Juan refused. His priorities lay with his wife and family. By returning to the apartment and being with his wife, Juan was sacrificing himself. It ended up being worthless. His wife was immediately deported back to El Salvador. “Currently, families, minor children, husbands, fathers, and grandparents are being ripped from our communities,” Mackins said. Juan spent the better part of the following year in prison before trial. It took a trip to the Los Angeles courtroom with Mackins, the source for this interview, to get the full story.

Watching Juan’s trial, it became evident that there was little chance that Juan would go free — but then the impossible happened. After an hour of nervous anticipation, the judge delivered the final verdict: not guilty. The look on the faces of Juan, Mackins, and his extended family was enough to put a smile on our own. We returned to school in Santa Barbara and wrote this article with a happy ending, putting the issue to bed until now. After returning from summer break, we received terrible news; not only had Juan been arrested again, but the judge’s verdict had been challenged, and Juan was summoned once again to court. And somehow, that still wasn’t the worst part.

The worst part was that Juan was immediately placed in jail, and his attorney was never notified. “Without proper representation,” “Currently, families, minor children, husbands, fathers and grandparents are being ripped from our communities.” said Mackins, “it is almost impossible to win a case… I only found out what was going on with Juan’s trial after he was in jail.” A man declared innocent sat in a cell for two weeks without any hope because no one was fighting for him. Believe it or not, this isn’t a rare occurrence.

The current climate of the judicial system is under fire, spurred by recent events like Kavanaugh’s confirmation into the Supreme Court and the system being accused of having racist tendencies. Although that is a strong statement, it could perhaps be true. African Americans and Latinos are pulled over for minor things; our system is deeply flawed. “These people are being targeted because of President Trump’s changes to enforcement policies,” Mackins said.

hree percent of stop and frisk encounters have any actual crime involved when the driver is a minority — and that is just the beginning. When you delve deeper into the issue, it isn’t just racially-prejudiced police officers; it carries all the way through to the root of the problem: the judicial system’s policies and the judges who make the final call. In 1986 the Supreme Court made it illegal for prosecutors to turn away potential jurors because of their race, yet it hasn’t been enforced.

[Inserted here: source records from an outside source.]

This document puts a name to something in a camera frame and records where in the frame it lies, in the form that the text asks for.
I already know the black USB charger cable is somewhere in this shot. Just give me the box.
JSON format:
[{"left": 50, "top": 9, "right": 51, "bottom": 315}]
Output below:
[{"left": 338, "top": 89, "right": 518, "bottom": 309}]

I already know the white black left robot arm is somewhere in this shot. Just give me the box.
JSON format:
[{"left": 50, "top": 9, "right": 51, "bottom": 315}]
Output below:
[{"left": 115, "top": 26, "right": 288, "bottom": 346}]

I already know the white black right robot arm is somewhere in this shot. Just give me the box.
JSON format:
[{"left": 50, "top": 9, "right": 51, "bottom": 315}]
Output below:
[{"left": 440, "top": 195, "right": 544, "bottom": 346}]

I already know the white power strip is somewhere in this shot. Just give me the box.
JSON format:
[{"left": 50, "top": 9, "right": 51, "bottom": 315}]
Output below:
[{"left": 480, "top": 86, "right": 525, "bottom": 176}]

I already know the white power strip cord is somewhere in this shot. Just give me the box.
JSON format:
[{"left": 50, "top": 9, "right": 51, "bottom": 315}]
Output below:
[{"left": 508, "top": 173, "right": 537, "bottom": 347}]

The New Yorker reported that since the ruling, courts found numerous ways to turn away minority jurors. So it isn’t as simple as blaming it on a few random judges who may or may not be racist, they exist throughout the whole of America’s criminal justice system.

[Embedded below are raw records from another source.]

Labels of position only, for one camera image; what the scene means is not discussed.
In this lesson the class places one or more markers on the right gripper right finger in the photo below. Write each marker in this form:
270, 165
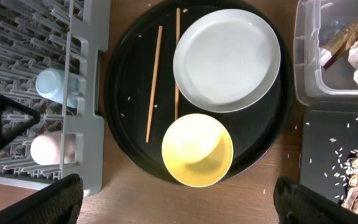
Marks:
297, 204

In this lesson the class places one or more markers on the black rectangular tray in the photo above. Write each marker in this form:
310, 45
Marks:
330, 133

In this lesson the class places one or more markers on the clear plastic bin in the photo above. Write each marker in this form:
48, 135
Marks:
316, 78

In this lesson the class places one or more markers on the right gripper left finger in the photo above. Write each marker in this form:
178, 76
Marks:
58, 203

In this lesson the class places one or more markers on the wooden chopstick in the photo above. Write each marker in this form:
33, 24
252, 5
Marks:
176, 64
154, 82

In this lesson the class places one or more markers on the gold snack wrapper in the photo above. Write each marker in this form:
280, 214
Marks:
339, 44

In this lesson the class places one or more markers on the pink plastic cup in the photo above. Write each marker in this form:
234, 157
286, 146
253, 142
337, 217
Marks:
45, 148

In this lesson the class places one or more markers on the blue plastic cup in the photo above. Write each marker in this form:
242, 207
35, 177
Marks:
50, 85

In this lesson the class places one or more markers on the grey dishwasher rack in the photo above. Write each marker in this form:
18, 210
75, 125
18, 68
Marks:
49, 62

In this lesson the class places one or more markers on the round black tray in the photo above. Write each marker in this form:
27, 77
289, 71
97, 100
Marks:
128, 82

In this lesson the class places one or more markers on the yellow bowl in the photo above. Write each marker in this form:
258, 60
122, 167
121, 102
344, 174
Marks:
197, 150

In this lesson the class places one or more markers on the pale green plate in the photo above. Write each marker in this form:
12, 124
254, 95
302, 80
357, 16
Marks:
228, 60

In Juan’s case, a judge with more authority made a call that a lower court judge didn’t agree with. Does that make him a racist? No. The judge may believe they made the right call. Since Donald Trump became president in 2016, things have changed for the immigrants. Courts have turned into deportation sites, turning families away from the place they call home. “These people are being targeted because of President Trump’s changes to enforcement policies,” Mackins said. With a recent backlog number of 750,000 immigration cases, judges will be required to face at least three cases a day.

In response to a question regarding changes in the judicial system after the Trump administration took office, Mackins said, “When everyone is a priority and being pushed through the system for removal, the courts cannot handle the flux of new cases. In downtown Los Angeles, cases are being set for 2021. What sense does that make?” The quota isn’t boding well with all judges though; judges have retired early after the Trump administration took over and began influencing the policies of the courts. With the Trump Administration flooding immigration services with cases of innocent people and an influx of inhumane trials, how will the system remain fair and just? The answer is in the people. Speaking out for the victims of the system, bringing awareness to the unjust rulings and stopping human lives from being viewed as a political issue are just a few ways to stop racial profiling and unjust judicial processes.